进化科学家:面向端到端科学发现的多智能体进化人工智能科学家
EvoScientist: Towards Multi-Agent Evolving AI Scientists for End-to-End Scientific Discovery
March 9, 2026
作者: Yougang Lyu, Xi Zhang, Xinhao Yi, Yuyue Zhao, Shuyu Guo, Wenxiang Hu, Jan Piotrowski, Jakub Kaliski, Jacopo Urbani, Zaiqiao Meng, Lun Zhou, Xiaohui Yan
cs.AI
摘要
随着大语言模型(LLM)的广泛应用,人工智能科学家现已能够执行需要协调专业角色的复杂端到端科研发现任务,包括创意生成与实验执行。然而,当前多数顶尖AI科学家系统仍采用静态人工设计的流程,无法基于累积的交互历史进行自适应调整,导致其可能忽略有潜力的研究方向、重复失败实验或执着于不可行的构想。为此,我们提出EvoScientist——一个具备持续进化能力的多智能体AI科学家框架,通过持久化记忆与自我演进机制持续优化研究策略。该框架包含三个专业智能体:负责科学构想生成的研究员智能体(RA)、负责实验代码实现与执行的工程师智能体(EA),以及从历史交互中提炼可复用知识的进化管理智能体(EMA)。EvoScientist配备两大持久化记忆模块:(1)构想记忆库,通过记录高评分构想总结可行研究方向,同时标记失败路径;(2)实验记忆库,基于代码搜索轨迹与最优实现方案提炼有效的数据处理与模型训练策略。这些模块使RA和EA能检索历史策略,逐步提升构想质量与代码执行成功率。实验表明,在科学构想生成任务中,EvoScientist在自动评估与人工评估维度均超越7种开源与商业顶尖系统,展现出更高新颖性、可行性、相关性与清晰度。
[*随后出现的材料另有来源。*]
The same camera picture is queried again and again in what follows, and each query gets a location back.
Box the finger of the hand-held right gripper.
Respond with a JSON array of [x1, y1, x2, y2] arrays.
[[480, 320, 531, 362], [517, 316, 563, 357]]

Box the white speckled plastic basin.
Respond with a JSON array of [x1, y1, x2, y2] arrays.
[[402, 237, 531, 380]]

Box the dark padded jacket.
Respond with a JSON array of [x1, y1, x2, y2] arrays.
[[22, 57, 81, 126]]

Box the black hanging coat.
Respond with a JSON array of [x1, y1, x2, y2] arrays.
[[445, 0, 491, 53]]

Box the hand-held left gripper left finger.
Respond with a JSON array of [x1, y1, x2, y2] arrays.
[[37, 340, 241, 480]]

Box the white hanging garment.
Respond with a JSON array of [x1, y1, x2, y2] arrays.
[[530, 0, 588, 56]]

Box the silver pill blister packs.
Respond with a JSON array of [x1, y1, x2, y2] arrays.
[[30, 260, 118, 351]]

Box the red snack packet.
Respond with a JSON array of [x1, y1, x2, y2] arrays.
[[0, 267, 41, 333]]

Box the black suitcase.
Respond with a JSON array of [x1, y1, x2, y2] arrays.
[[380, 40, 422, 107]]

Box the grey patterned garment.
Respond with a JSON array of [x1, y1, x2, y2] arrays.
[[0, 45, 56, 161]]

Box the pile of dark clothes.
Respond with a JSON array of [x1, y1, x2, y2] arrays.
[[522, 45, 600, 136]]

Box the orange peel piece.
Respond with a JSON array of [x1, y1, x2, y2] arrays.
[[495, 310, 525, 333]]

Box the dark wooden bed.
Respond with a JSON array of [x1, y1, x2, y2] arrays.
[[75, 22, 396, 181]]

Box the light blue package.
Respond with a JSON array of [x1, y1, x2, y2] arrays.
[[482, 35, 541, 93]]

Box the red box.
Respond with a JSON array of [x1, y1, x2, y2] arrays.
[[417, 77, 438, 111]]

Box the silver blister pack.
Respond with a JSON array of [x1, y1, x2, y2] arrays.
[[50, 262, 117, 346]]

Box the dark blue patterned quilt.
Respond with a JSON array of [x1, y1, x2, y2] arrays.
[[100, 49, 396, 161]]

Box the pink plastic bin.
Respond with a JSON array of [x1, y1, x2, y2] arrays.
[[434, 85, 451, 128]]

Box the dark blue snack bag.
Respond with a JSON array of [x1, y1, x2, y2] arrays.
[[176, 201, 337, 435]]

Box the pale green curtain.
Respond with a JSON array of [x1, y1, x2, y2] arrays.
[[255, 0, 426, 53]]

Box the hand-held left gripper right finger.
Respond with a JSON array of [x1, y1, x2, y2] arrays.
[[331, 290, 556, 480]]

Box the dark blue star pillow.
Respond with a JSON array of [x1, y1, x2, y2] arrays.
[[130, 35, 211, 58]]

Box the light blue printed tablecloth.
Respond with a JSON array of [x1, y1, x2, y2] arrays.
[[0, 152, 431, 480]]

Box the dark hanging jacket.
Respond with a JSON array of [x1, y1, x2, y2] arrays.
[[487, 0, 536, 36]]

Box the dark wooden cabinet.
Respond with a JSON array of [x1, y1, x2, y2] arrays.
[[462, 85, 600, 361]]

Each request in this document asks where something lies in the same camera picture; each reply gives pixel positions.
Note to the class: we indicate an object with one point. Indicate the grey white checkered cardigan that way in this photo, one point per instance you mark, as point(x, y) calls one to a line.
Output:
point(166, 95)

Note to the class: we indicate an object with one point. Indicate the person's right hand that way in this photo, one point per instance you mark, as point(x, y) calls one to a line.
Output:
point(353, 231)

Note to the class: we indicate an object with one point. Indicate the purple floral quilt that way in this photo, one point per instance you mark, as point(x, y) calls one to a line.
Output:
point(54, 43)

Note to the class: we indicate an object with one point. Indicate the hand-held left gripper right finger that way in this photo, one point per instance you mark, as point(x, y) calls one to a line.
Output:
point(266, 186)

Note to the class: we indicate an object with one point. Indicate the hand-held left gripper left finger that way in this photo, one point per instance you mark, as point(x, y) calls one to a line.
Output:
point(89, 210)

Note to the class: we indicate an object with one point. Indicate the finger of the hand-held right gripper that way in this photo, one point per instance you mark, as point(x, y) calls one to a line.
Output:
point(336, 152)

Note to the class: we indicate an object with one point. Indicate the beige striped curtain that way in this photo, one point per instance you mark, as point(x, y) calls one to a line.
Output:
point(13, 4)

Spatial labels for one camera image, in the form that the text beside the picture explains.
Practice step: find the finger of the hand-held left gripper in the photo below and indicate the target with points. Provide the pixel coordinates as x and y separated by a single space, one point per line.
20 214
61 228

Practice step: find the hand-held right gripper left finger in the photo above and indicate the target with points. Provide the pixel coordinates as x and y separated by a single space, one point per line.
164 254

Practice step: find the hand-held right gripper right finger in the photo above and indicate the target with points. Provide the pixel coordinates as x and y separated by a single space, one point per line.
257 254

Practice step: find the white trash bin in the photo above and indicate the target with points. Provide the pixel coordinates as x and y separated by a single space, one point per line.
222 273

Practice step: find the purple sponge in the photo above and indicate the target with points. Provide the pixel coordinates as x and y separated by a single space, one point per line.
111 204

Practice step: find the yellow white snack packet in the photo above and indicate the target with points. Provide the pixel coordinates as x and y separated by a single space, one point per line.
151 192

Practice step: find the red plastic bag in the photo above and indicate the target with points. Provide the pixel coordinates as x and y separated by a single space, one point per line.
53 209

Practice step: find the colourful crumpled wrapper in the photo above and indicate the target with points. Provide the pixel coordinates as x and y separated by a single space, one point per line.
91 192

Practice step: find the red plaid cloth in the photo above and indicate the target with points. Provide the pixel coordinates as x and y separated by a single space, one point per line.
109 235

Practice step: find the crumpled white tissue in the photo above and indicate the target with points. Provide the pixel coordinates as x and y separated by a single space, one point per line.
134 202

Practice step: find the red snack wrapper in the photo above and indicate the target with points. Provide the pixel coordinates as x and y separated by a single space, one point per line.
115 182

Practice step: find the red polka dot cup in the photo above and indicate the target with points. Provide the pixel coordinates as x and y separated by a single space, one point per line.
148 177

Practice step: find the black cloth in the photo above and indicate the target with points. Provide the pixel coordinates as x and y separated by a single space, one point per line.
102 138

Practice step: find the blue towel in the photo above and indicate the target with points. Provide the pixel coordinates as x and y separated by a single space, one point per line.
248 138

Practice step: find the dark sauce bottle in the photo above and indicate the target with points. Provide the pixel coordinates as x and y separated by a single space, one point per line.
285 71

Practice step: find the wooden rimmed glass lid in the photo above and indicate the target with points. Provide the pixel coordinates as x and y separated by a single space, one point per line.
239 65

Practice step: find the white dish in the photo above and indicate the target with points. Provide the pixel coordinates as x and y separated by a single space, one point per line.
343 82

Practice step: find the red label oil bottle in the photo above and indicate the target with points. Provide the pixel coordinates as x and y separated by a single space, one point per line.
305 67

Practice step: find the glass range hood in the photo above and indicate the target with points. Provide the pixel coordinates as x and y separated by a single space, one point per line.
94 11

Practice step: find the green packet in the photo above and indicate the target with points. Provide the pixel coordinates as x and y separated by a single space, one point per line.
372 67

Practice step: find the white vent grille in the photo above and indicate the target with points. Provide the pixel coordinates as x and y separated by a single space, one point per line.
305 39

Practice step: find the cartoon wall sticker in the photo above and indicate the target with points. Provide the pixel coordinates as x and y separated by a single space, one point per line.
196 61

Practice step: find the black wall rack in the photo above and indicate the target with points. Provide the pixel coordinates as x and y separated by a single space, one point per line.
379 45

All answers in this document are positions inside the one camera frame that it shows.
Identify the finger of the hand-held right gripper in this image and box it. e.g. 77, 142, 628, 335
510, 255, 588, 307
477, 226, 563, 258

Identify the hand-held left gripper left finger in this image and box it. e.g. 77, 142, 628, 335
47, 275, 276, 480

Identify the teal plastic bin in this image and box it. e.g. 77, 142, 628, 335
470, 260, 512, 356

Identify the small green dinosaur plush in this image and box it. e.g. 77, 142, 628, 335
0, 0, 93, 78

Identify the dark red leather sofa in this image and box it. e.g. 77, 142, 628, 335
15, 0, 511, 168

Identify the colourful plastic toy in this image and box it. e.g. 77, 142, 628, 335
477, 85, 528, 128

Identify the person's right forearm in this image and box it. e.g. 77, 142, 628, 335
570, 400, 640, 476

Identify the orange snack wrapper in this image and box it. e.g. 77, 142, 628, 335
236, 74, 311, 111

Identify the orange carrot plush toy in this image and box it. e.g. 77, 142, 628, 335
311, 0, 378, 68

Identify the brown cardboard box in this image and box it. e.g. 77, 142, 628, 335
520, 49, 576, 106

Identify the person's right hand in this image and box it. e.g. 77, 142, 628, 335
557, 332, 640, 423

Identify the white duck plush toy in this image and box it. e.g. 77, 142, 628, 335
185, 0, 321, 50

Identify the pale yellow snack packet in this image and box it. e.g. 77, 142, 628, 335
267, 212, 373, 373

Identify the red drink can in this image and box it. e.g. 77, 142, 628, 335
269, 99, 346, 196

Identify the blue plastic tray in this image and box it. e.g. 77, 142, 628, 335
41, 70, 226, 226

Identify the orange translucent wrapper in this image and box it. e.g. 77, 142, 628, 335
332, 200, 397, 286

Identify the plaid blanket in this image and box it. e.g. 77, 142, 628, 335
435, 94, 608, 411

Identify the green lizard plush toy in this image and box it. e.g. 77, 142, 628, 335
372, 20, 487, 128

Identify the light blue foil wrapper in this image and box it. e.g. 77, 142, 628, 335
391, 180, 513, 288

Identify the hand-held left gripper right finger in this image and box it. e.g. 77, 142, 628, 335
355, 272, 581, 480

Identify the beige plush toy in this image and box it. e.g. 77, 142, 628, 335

通过多智能体协同进化机制,该框架还显著提升了代码执行成功率,验证了持久化记忆对端到端科研发现的有效性。
English
The increasing adoption of Large Language Models (LLMs) has enabled AI scientists to perform complex end-to-end scientific discovery tasks requiring coordination of specialized roles, including idea generation and experimental execution. However, most state-of-the-art AI scientist systems rely on static, hand-designed pipelines and fail to adapt based on accumulated interaction histories. As a result, these systems overlook promising research directions, repeat failed experiments, and pursue infeasible ideas. To address this, we introduce EvoScientist, an evolving multi-agent AI scientist framework that continuously improves research strategies through persistent memory and self-evolution. EvoScientist comprises three specialized agents: a Researcher Agent (RA) for scientific idea generation, an Engineer Agent (EA) for experiment implementation and execution, and an Evolution Manager Agent (EMA) that distills insights from prior interactions into reusable knowledge. EvoScientist contains two persistent memory modules: (i) an ideation memory, which summarizes feasible research directions from top-ranked ideas while recording previously unsuccessful directions; and (ii) an experimentation memory, which captures effective data processing and model training strategies derived from code search trajectories and best-performing implementations. These modules enable the RA and EA to retrieve relevant prior strategies, improving idea quality and code execution success rates over time. Experiments show that EvoScientist outperforms 7 open-source and commercial state-of-the-art systems in scientific idea generation, achieving higher novelty, feasibility, relevance, and clarity via automatic and human evaluation. EvoScientist also substantially improves code execution success rates through multi-agent evolution, demonstrating persistent memory's effectiveness for end-to-end scientific discovery.